_Your goal:_ Your answer should consist of the lines in the following data that contain "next".
__________________________________________________
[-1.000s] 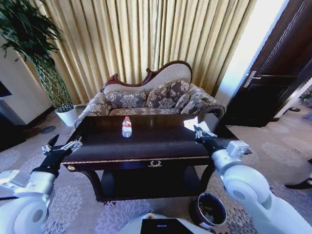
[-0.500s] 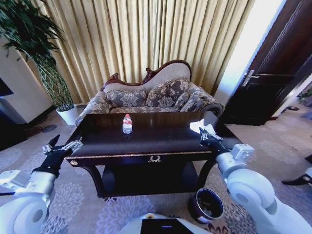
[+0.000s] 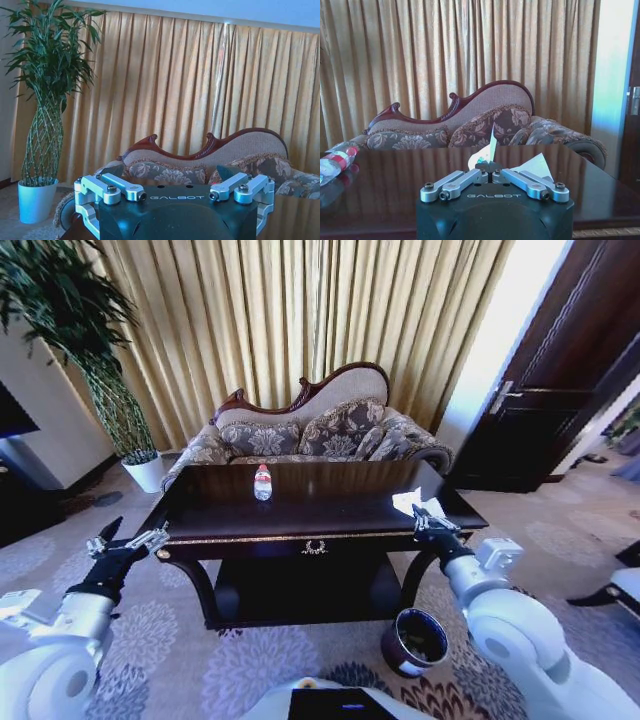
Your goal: Move to the front of the table and place the trash on the table into the trash bin.
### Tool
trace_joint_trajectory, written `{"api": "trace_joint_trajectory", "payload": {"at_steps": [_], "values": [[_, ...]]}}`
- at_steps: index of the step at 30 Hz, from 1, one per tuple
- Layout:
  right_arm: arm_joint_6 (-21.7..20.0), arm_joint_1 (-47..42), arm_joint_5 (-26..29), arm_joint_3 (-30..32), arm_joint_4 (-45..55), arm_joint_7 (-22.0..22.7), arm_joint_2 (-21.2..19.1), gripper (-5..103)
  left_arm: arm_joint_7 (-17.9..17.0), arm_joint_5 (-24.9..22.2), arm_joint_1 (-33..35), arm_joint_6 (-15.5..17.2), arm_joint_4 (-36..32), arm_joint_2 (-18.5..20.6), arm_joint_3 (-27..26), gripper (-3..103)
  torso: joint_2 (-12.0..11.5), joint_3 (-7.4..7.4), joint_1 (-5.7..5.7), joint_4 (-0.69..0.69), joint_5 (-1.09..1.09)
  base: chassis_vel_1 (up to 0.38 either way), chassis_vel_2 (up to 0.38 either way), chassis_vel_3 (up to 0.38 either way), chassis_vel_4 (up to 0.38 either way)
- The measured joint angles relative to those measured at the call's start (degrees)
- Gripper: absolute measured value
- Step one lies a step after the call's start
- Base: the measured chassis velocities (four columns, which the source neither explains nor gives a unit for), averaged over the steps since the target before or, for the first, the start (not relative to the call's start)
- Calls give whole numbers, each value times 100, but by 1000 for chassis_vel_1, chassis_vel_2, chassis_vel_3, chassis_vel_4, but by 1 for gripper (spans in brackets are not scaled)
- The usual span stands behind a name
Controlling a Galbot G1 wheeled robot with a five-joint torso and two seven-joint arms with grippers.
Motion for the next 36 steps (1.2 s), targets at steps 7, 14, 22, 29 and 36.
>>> {"api": "trace_joint_trajectory", "payload": {"at_steps": [7,14,22,29,36], "values": [[77,-87,-226,-138,-4,-30,101,0,3,-1,-2,-13,0,0,-1,100,0,0,-1,0,0,138,-129,-133,115],[-16,-218,-461,-314,-626,-154,374,0,2,-30,-6,-26,0,2,-48,100,1,-1,-1,0,0,35,-45,-44,28],[-112,42,-821,-673,-2628,-215,777,0,2,-184,7,-33,0,4,-267,100,-2,1,3,1,1,0,0,0,0],[192,670,-1254,-836,-4627,-391,992,0,48,-222,33,-37,0,2,-331,100,-1,0,1,0,1,0,0,0,0],[584,1123,-1642,-896,-6203,-523,1091,0,106,-213,30,-37,0,0,-296,100,-1,1,1,0,2,0,0,0,0]]}}
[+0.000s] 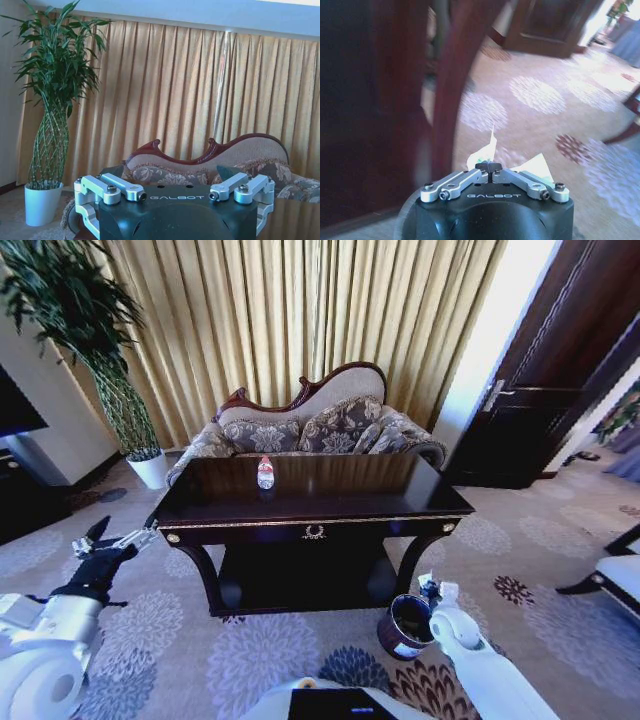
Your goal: Move to the front of the table and place the trash on the table into the trash bin.
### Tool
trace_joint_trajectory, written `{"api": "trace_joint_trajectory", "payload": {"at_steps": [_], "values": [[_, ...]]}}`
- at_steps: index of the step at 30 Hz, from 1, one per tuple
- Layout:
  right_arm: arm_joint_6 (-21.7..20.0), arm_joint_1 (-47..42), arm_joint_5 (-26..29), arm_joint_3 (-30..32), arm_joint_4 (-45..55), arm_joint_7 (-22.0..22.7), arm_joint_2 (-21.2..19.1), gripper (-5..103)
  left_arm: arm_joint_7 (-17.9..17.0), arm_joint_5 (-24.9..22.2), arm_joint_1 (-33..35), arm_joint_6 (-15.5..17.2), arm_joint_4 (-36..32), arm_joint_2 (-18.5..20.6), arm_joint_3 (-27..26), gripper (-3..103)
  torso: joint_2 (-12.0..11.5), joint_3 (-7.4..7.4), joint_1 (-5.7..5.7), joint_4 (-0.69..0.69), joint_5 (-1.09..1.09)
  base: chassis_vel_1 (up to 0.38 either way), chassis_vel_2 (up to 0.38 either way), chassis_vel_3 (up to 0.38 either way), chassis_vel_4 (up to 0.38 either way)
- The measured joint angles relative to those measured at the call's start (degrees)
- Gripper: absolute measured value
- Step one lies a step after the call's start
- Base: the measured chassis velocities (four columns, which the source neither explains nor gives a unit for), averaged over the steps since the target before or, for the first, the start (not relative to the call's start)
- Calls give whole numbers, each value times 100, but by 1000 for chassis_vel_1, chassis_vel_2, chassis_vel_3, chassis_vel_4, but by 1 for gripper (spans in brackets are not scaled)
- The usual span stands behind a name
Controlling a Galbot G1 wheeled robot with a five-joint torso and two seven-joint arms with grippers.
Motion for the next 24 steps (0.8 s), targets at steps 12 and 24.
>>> {"api": "trace_joint_trajectory", "payload": {"at_steps": [12,24], "values": [[225,400,-434,-208,-960,-149,219,0,40,11,6,-3,0,-14,10,100,0,0,0,1,-1,0,0,0,0],[192,411,-676,-262,-953,-198,369,27,56,16,13,-6,0,-25,-2,100,0,0,0,1,-1,0,0,0,0]]}}
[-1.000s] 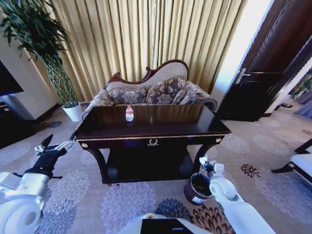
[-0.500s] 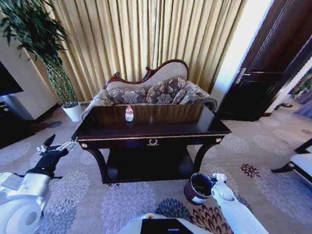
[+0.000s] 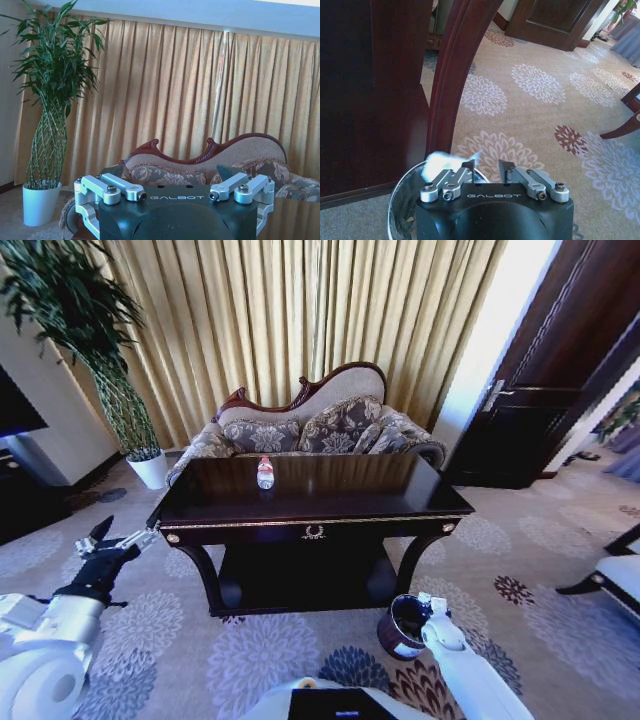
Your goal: Move to the front of the table and place the trash on the table into the trash bin.
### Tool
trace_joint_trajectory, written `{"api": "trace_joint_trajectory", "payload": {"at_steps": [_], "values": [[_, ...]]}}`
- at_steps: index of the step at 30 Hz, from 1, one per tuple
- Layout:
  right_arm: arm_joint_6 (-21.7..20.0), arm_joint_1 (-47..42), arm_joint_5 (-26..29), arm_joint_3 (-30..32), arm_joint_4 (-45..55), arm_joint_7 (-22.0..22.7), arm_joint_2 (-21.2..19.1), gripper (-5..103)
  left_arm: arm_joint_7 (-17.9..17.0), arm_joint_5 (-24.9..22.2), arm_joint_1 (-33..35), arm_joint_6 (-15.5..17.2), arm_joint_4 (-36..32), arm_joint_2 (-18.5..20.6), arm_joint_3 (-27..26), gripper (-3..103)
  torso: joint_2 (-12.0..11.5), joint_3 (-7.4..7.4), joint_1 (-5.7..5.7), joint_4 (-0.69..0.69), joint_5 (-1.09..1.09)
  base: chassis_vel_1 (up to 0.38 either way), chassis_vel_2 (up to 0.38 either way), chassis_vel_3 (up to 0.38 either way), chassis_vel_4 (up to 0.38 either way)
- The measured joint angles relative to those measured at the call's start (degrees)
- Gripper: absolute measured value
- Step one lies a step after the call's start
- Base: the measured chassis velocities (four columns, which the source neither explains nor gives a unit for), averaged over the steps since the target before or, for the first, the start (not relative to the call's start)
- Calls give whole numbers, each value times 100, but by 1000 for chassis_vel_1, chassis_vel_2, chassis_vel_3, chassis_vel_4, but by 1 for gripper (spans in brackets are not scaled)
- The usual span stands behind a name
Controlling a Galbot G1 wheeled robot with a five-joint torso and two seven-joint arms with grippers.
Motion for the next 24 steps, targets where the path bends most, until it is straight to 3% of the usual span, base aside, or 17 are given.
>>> {"api": "trace_joint_trajectory", "payload": {"at_steps": [3,4,6,8,9,10,12,14,17,20,24], "values": [[-3,-12,-4,5,15,-1,-11,43,8,1,-4,0,0,1,11,100,0,0,0,0,0,0,0,0,0],[-3,-12,-4,5,15,-1,-11,43,8,1,-4,0,0,1,11,100,0,0,0,0,0,0,0,0,0],[-4,-22,-9,15,30,-1,-25,54,11,1,-11,0,0,7,13,100,0,0,0,0,0,0,0,0,0],[-5,-28,-10,19,38,-1,-28,54,12,1,-13,0,0,8,13,100,0,0,0,0,0,0,0,0,0],[-6,-34,-12,21,56,-1,-32,65,13,1,-13,0,0,8,13,100,0,0,0,0,0,0,0,0,0],[-6,-34,-12,21,56,-1,-32,65,13,1,-13,0,0,8,13,100,0,0,0,0,0,0,0,0,0],[-7,-44,-17,22,81,-1,-33,75,15,0,-10,-2,0,11,7,100,0,0,0,0,0,0,0,0,0],[-7,-47,-19,22,88,-1,-32,75,16,-1,-9,-3,0,12,5,100,0,0,0,0,0,0,0,0,0],[-10,-54,-21,20,132,2,-23,91,18,-4,-2,-11,0,14,-8,100,0,0,0,0,0,0,0,0,0],[-14,-63,-21,19,163,9,-21,98,22,-5,-2,-15,0,3,-7,100,0,0,0,0,0,0,0,0,0],[-16,-71,-19,22,169,12,-23,100,28,-7,-2,-18,0,-1,-5,100,0,0,0,0,0,0,0,0,0]]}}
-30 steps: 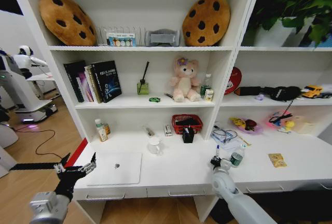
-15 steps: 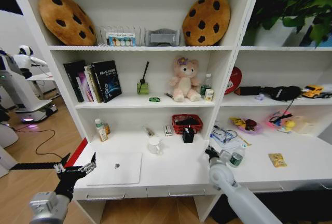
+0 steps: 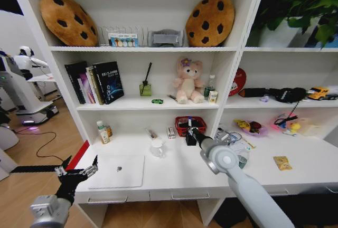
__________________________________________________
_Result:_
Motion for the next 36 steps (1.2 s), targets at steps 7, 14, 22, 29 and 36.
Motion for the next 24 steps (0.8 s), targets at steps 12 and 24.
Motion for the next 24 steps, targets where the path bends most, until it is straight to 3% of the usual span, base aside, or 17 are given.

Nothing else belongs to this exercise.